Transcribe exactly the lines that begin the material and continue through the line containing "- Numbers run". Leave out whatever follows.

(Stored data)

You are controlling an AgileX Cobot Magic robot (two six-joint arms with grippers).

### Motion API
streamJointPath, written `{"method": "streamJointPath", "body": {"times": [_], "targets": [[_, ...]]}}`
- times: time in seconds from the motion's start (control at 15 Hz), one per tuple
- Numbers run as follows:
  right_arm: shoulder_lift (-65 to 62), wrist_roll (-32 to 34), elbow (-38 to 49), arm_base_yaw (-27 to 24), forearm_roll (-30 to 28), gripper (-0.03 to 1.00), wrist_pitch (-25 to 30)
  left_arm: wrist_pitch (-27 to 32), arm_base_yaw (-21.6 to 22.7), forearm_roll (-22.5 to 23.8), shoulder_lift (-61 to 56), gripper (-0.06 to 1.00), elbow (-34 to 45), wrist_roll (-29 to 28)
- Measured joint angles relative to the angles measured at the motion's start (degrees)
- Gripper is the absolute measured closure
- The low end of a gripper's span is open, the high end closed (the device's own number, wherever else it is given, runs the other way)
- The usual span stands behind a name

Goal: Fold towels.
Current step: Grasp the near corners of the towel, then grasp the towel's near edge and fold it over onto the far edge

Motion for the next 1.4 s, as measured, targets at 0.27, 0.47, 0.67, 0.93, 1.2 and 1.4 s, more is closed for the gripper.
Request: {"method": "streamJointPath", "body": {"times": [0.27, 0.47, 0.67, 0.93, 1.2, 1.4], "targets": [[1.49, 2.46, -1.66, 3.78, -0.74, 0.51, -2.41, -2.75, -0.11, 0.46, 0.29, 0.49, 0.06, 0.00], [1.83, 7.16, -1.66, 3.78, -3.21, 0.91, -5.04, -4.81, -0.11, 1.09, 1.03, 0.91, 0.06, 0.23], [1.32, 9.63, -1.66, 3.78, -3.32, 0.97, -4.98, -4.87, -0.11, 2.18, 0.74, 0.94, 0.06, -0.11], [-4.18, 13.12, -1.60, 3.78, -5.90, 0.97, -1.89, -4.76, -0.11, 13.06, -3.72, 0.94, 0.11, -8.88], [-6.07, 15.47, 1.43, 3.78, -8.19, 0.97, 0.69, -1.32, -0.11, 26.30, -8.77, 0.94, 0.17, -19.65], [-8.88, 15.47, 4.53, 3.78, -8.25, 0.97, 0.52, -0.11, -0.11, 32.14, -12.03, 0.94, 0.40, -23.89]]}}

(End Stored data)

** Your solution **
You are controlling an AgileX Cobot Magic robot (two six-joint arms with grippers).

### Motion API
streamJointPath, written `{"method": "streamJointPath", "body": {"times": [_], "targets": [[_, ...]]}}`
- times: time in seconds from the motion's start (control at 15 Hz), one per tuple
- Numbers run as follows:

The requested output has been fully supplied.